======== Source data ========

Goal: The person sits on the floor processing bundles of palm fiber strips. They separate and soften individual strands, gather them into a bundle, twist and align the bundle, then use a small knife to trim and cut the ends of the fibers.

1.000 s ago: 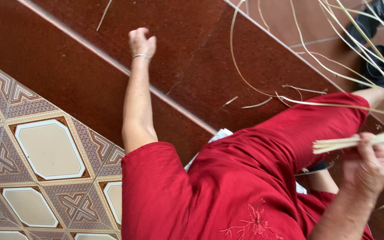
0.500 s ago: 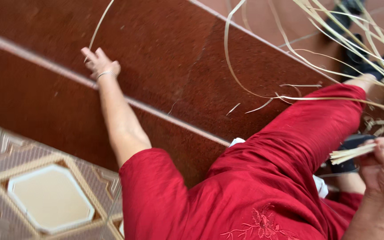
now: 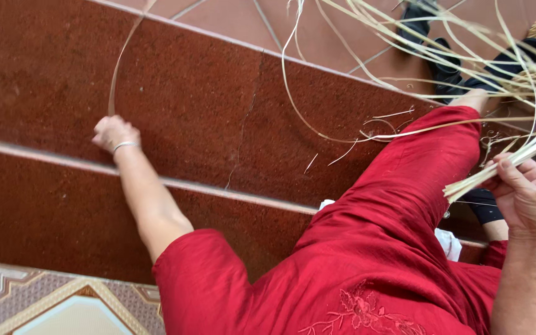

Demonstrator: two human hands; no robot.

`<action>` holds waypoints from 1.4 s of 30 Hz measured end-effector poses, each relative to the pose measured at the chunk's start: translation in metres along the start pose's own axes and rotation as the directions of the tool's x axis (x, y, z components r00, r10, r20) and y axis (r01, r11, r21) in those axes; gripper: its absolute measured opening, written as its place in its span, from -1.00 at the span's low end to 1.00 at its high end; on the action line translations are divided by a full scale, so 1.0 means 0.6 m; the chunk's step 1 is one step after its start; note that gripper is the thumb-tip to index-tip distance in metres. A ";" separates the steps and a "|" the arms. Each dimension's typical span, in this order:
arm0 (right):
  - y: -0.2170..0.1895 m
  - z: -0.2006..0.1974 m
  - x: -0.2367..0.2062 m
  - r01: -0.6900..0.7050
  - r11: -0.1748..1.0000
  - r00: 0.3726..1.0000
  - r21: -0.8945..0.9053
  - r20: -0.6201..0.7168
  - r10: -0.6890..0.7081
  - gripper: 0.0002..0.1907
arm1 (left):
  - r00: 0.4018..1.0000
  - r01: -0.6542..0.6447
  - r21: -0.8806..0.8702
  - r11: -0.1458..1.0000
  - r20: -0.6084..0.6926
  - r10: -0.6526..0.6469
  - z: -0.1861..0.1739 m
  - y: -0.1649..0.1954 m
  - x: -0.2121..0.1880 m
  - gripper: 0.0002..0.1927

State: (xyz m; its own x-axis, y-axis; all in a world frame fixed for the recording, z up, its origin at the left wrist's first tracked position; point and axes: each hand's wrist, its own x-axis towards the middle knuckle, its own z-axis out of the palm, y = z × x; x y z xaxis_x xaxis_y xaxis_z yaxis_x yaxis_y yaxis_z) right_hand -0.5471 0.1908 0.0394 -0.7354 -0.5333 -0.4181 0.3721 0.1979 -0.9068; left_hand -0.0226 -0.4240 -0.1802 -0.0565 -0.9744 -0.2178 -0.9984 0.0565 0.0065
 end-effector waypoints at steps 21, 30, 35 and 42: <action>0.006 -0.031 -0.034 0.030 0.994 0.999 0.102 -0.041 -0.026 -0.85 | 0.363 0.355 -0.935 0.016 0.153 0.919 -0.067 0.582 -0.582 -0.91; 0.019 -0.098 -0.049 0.016 0.999 1.000 0.030 0.023 -0.016 -0.83 | 0.023 0.170 -0.983 0.068 0.073 0.997 -0.101 0.745 -0.785 -0.69; 0.038 -0.136 -0.065 -0.021 1.000 0.999 0.009 0.048 0.020 -0.78 | -0.031 0.120 -0.989 0.086 0.083 0.996 -0.071 0.772 -0.846 -0.43; 0.062 -0.178 -0.091 -0.029 0.998 0.996 0.048 0.087 0.025 -0.81 | -0.118 0.168 -0.965 0.201 0.183 0.976 -0.057 0.788 -0.900 -0.27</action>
State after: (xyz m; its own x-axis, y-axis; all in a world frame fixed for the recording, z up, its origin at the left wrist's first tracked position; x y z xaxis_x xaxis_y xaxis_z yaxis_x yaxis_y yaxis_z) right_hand -0.5536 0.3147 0.0227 -0.6743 -0.5974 -0.4341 0.4198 0.1735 -0.8909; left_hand -0.4646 0.1214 -0.0264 -0.9667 0.2096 -0.1469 -0.2164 -0.3628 0.9064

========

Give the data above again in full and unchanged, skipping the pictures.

**Solution for this exercise:**
Goal: The person sits on the floor processing bundles of palm fiber strips. They separate and soften individual strands, gather them into a bundle, twist and align the bundle, then use a small knife to trim and cut the ends of the fibers.

1.000 s ago: 
0.500 s ago: 
now: 

Demonstrator: two human hands; no robot.

`<action>` holds waypoints from 1.4 s of 30 Hz measured end-effector poses, each relative to the pose measured at the chunk's start: translation in metres along the start pose's own axes and rotation as the directions of the tool's x axis (x, y, z components r00, r10, r20) and y axis (r01, r11, r21) in those axes; gripper: its absolute measured opening, written as its place in its span, from -1.00 at the span's low end to 1.00 at its high end; on the action line translations are divided by a full scale, so 1.0 means 0.6 m; the chunk's step 1 is one step after its start; note that gripper is the thumb-tip to index-tip distance in metres. A ";" separates the steps and a "|" the arms. Each dimension's typical span, in this order:
arm0 (right):
  - y: -0.2170..0.1895 m
  - z: -0.2006..0.1974 m
  - x: -0.2367..0.2062 m
  - r01: -0.6900..0.7050
  - r11: -0.1748..1.0000
  - r00: 0.3726..1.0000
  - r21: -0.8945..0.9053
  - r20: -0.6201..0.7168
  - r10: -0.6890..0.7081
  - gripper: 0.0002..0.1907
arm1 (left):
  - r00: 0.4018..1.0000
  - r01: -0.6542..0.6447
  - r21: -0.8806..0.8702
  - r11: -0.1458..1.0000
  - r20: -0.6084..0.6926
  - r10: -0.6526..0.6469
  - z: -0.1861..0.1739 m
  - y: -0.1649..0.1954 m
  - x: -0.2121..0.1880 m
  - gripper: 0.0002..0.1927

State: (xyz m; its own x-axis, y-axis; all in a world frame fixed for the recording, z up, its origin at the left wrist's first tracked position; point and axes: each hand's wrist, its own x-axis towards the middle knuckle, its own z-axis out of the palm, y = z × x; x y z xaxis_x xaxis_y xaxis_z yaxis_x yaxis_y yaxis_z) right_hand -0.5471 0.1908 0.0394 -0.7354 -0.5333 -0.4181 0.3721 0.1979 -0.9068; left_hand -0.0226 -0.4240 -0.1802 -0.0565 -0.9744 -0.2178 -0.9984 0.0565 0.0065
 end-effector waypoints at steps 21, 30, 35 and 42: <action>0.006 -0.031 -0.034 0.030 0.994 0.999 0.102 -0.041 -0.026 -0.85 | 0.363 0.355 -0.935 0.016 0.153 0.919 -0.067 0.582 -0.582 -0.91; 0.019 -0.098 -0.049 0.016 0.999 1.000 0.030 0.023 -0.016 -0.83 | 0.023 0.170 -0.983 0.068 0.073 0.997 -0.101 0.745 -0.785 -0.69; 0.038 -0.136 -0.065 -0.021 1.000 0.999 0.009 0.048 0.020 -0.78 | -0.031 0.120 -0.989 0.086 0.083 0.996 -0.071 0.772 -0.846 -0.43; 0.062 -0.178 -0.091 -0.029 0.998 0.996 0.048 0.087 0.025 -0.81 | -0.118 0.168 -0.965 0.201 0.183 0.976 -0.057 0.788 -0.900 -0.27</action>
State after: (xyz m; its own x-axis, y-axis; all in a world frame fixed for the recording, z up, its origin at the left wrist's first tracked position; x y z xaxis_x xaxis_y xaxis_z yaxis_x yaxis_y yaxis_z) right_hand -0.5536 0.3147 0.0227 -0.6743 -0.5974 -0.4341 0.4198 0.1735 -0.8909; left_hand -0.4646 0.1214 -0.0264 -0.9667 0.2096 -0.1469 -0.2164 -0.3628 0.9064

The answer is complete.